# What is needed:
Of the material below, the lines to be retyped are those from the line containing "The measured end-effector" through the line containing "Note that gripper", inclusive; reproduce them exactly.

= Beginning of Section =

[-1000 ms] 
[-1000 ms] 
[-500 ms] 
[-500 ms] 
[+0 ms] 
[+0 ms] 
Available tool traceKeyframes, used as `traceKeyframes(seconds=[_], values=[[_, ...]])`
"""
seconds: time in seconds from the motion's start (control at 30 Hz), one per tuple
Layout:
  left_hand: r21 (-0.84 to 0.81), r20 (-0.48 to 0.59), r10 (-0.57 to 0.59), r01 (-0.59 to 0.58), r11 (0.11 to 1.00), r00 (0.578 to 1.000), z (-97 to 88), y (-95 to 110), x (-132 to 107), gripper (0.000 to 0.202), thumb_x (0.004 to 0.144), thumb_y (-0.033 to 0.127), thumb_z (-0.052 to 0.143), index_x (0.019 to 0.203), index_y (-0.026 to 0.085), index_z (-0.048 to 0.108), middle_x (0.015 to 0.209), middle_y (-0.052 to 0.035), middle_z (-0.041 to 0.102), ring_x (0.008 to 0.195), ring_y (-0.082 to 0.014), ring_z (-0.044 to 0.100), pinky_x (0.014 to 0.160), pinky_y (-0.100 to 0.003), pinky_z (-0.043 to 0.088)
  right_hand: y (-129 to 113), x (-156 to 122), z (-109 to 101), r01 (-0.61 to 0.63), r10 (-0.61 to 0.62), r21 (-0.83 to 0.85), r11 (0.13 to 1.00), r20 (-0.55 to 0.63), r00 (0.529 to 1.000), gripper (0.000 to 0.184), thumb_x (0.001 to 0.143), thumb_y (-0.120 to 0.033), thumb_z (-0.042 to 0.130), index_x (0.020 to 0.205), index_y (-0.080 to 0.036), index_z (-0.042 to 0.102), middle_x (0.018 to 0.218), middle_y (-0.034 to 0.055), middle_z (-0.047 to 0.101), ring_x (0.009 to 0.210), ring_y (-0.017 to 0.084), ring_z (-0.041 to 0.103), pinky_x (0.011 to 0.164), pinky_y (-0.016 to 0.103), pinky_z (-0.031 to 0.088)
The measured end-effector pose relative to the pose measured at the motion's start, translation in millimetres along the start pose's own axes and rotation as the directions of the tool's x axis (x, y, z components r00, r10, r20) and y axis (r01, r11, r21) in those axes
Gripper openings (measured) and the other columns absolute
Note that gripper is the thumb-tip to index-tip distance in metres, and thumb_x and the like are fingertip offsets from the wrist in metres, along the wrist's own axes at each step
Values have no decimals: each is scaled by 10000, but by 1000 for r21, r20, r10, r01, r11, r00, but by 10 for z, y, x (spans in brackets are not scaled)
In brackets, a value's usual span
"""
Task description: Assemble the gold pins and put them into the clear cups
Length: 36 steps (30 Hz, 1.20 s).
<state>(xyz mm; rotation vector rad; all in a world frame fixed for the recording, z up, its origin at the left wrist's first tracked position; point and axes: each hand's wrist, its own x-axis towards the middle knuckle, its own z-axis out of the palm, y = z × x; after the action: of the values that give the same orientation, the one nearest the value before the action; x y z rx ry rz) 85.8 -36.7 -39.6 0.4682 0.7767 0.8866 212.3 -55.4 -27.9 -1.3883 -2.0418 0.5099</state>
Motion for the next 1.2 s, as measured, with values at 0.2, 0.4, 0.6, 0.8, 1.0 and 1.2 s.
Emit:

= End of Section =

# Task answer:
The measured end-effector pose relative to the pose measured at the motion's start, translation in millimetres along the start pose's own axes and rotation as the directions of the tool's x axis (x, y, z components r00, r10, r20) and y axis (r01, r11, r21) in those axes
Gripper openings (measured) and the other columns absolute
Note that gripper is the thumb-tip to index-tip distance in metres, and thumb_x and the like are fingertip offsets from the wrist in metres, along the wrist's own axes at each step

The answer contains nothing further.